Tuesday, January 13, 2009

Three Hours with Linc... and Nutella

Three hours with Lincoln for our first ever nutella date. He was broke and I didn't wanna spend much and be all 'look at me I can afford shit'. So we decided to go to Hyde Park and just have nutella. After around two hours, push came to shove and yes I did have my first kiss with him. It was pretty hot kissing him since he smoked before we did. I think I have a little obsession with kissing smokers now. I've quit smoking but now I think I'll be addicted to kissing smokers.

Before all of this, I went and FINALLY met Gianni, whose name apparently is actually pronounced like Yanni, the music composer. I asked him how he was going with his boy or man. You see... me and Gianni have been flirting each other a bit though he's from Greece and one day outta the blue, he told me not to expect anything since he's found this Greek guy in Sydney who'll have him over and bla bla bla.. Well, this was my reaction..

1. First of all, I didn't expect anything especially when chatting to someone who's in Greece.
2. It pisses me off since his tone was kinda like "i'm sorry this greek man's better".
3. I piss myself off since I thought I shouldn't be pissed off over this at all...
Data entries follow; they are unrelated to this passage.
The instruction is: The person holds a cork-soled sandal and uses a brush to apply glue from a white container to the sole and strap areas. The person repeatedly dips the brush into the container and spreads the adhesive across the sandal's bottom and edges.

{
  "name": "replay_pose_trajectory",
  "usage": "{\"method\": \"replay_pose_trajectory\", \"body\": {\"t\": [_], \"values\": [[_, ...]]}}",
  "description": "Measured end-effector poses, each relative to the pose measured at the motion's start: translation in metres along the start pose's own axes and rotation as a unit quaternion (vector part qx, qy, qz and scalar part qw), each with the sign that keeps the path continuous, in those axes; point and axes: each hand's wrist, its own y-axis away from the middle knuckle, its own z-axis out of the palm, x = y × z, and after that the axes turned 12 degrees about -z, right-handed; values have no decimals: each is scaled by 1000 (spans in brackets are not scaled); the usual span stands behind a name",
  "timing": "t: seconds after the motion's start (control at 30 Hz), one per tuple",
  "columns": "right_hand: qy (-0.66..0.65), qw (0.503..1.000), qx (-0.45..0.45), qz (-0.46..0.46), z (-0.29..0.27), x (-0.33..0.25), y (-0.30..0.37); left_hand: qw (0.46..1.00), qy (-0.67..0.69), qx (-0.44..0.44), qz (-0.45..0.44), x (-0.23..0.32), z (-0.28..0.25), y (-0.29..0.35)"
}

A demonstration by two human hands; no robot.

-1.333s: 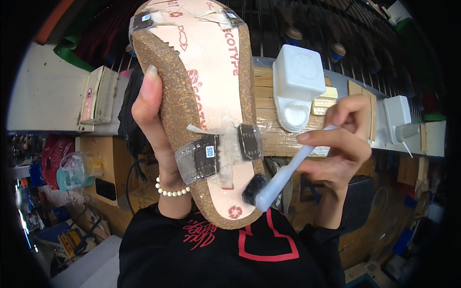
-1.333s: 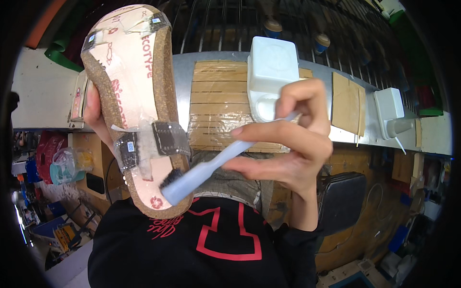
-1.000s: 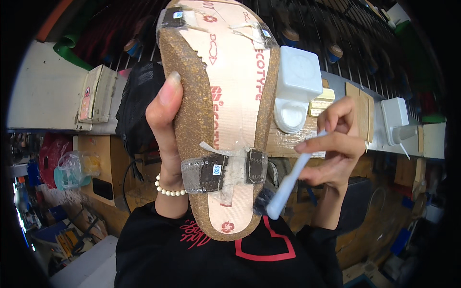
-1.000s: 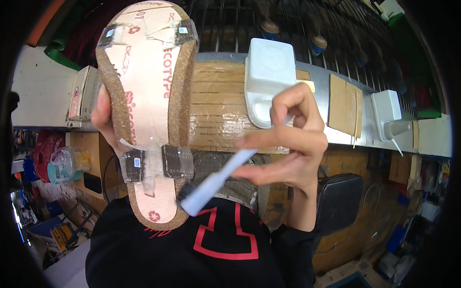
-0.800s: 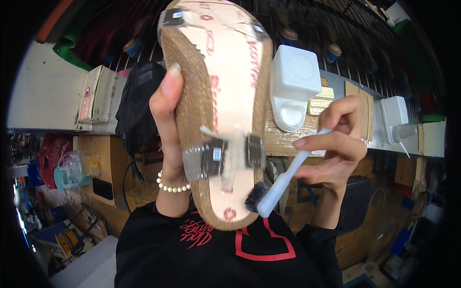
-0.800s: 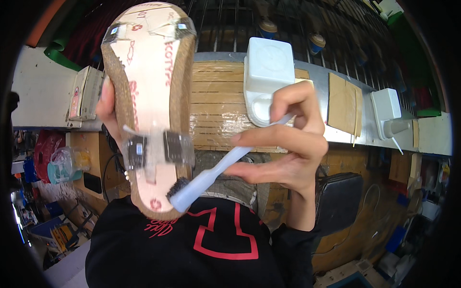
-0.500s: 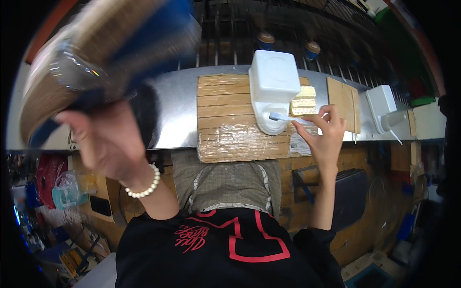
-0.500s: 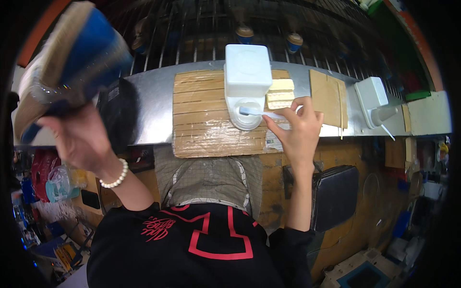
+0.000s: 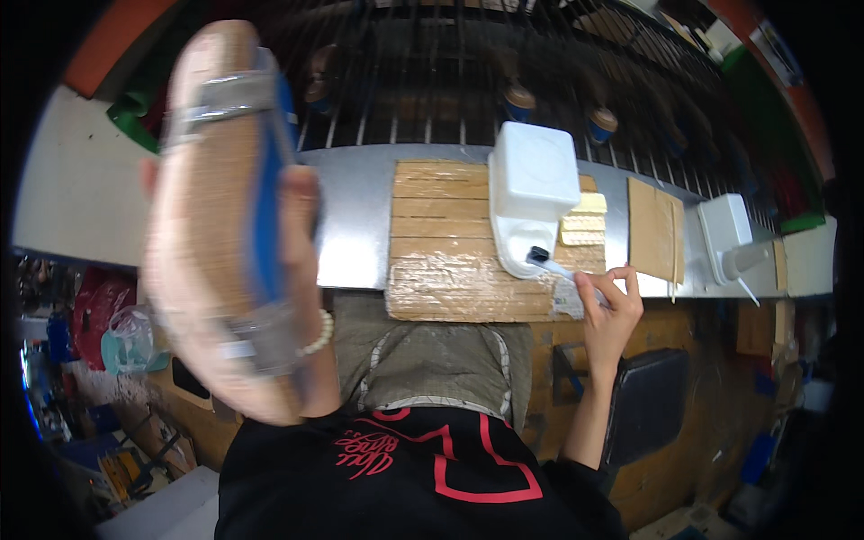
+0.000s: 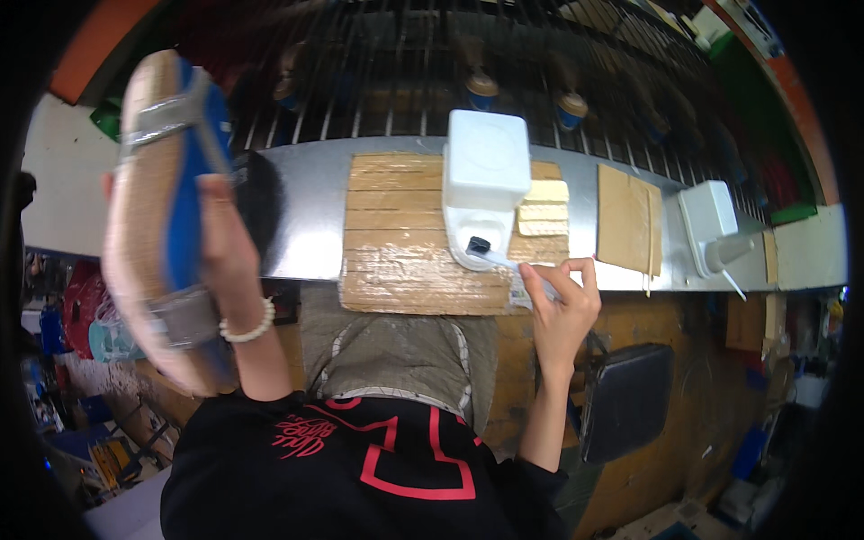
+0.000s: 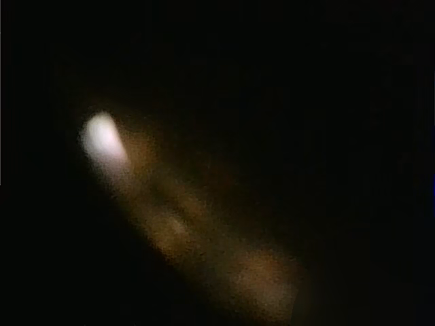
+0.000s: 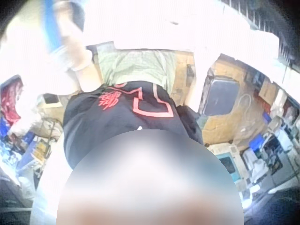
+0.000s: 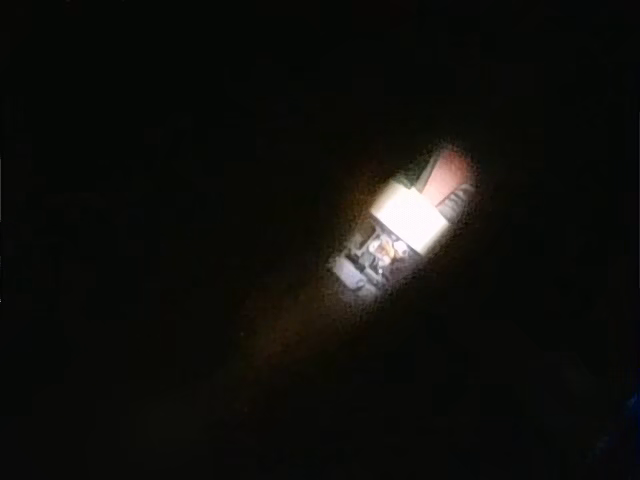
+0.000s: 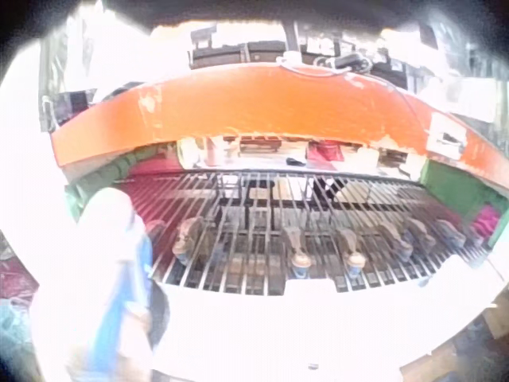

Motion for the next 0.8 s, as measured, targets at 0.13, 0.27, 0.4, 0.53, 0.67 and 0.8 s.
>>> {"method": "replay_pose_trajectory", "body": {"t": [0.13,0.27,0.4,0.53,0.67,0.8], "values": [[-179,979,95,-29,-9,-39,-18,978,154,-55,-128,-9,-2,27],[-210,957,96,-178,-21,-89,-35,948,209,-180,-161,-30,-1,19],[-150,955,90,-239,-20,-117,-51,930,244,-252,-105,-45,25,23],[-99,950,139,-262,-21,-126,-63,981,57,-165,-85,-33,41,40],[-62,944,144,-289,-31,-128,-69,974,11,-176,-146,-18,38,51],[-50,934,155,-319,-40,-120,-78,971,9,-193,-141,-18,41,55]]}}
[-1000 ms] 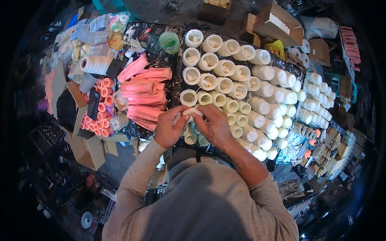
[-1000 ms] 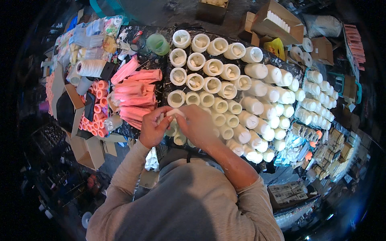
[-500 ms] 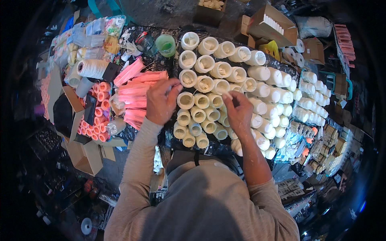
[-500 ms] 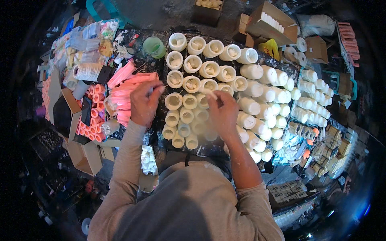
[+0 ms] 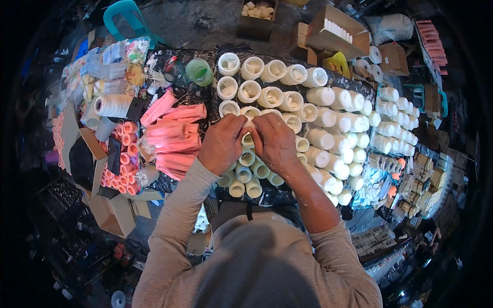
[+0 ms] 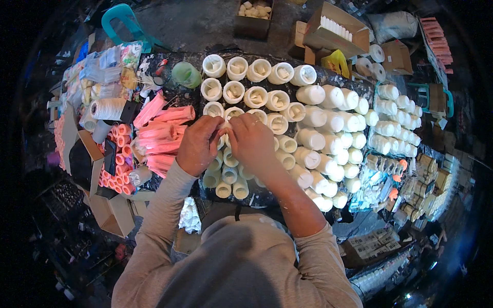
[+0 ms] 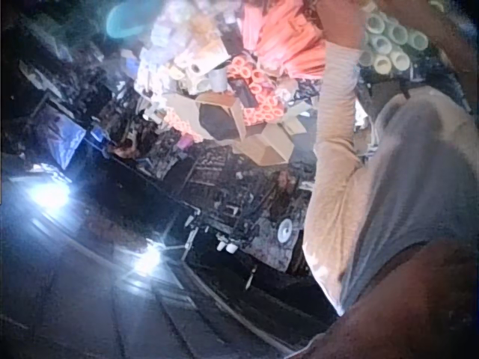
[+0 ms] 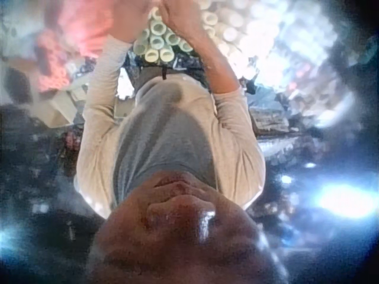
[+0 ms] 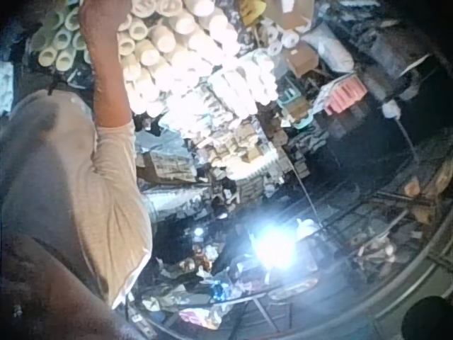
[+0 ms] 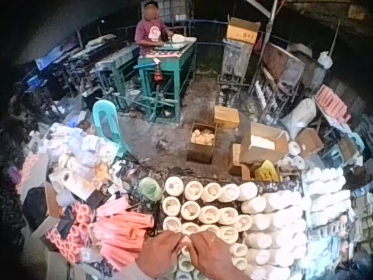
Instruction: The person inserts small white wicks into the open ends of numerous white conical candle molds arranged on a table. The person repeatedly picks up wicks and places them into the molds one by one.
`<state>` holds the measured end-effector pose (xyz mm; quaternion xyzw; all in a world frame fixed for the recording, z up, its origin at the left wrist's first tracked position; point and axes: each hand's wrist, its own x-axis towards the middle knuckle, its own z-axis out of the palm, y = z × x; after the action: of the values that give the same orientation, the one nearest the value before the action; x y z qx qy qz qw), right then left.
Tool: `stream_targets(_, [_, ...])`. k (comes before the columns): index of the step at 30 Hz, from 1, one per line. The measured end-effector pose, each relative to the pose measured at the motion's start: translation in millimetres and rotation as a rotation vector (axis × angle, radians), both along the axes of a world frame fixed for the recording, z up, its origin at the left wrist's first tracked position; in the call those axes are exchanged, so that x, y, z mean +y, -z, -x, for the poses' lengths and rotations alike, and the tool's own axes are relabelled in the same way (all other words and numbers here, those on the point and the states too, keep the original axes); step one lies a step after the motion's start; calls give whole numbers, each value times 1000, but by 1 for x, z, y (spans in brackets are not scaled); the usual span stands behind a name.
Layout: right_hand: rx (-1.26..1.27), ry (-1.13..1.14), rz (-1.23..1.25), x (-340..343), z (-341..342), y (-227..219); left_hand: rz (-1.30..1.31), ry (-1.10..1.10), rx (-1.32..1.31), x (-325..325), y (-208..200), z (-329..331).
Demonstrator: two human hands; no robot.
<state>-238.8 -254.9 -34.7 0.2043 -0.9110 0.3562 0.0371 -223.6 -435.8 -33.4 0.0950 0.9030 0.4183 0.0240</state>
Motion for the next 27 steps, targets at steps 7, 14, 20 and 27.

So, I was kinda semi glad when he told me he wasn't working well with this Greek man and that the Greek man doesn't know about him meeting me today or else he'll get jealous. I told him it's not as if I was gonna jump on him or anything and I told him to not to tell his Greek man since I don't really want trouble out of nothing wrong I did.. but deep inside, I was kinda glad they didn't work out. But, do I want Gianni at the moment? Nope. He's had his chances.... it's gone.. but still, we're friends.. so it's not all bad

Now, back to my nutella date, I don't know.. I felt so comfortable with this thing we did in the park. It's not everyday that someone wants to get cozy in a park. We were just two boys, wrestling on the ground and making out in the middle of our nutella fest. I like the fact that I didn't really expect anything from this but at the same time, I was just content with it. Deep inside, I actually want him to want me and miss me.... and by that, I mean I want him to roam around Sydney and finally find out if he really likes me. I'm glad we're not expecting anything from this kiss but at the same time, the moment was just indescribable. I think it was putting my new attitude to the test. Lately, I've been feeling like I can DO without being owned by someone and just being appreciated by someone. To the point where if he finds someone new apart from me, it'll just mean that we're not meant for each other and he'll miss out on me but then again, he'll be happy with the other guy. I don't know.. I'm so not hoping anything for a change.. which is weird. Normally, I'd be so addicted right now messaging him and stuff. But I"m just glad I'm back in my little room of heinness and the new Gossip Girl episode's gonna be out tonight anyways. So, yeah... nothing can make me sad at this point... If I see him again, it'll be bonus.. If I don't, I'll still have nutella and watch Gossip Girl.. If he wants something outta it, we'll have to compromise...

cos come to think of it.. do I really need a relationship? :D

FYI, the inset pic is of me and gianni.. I don't feel like scaring Linc yet with my camera habit.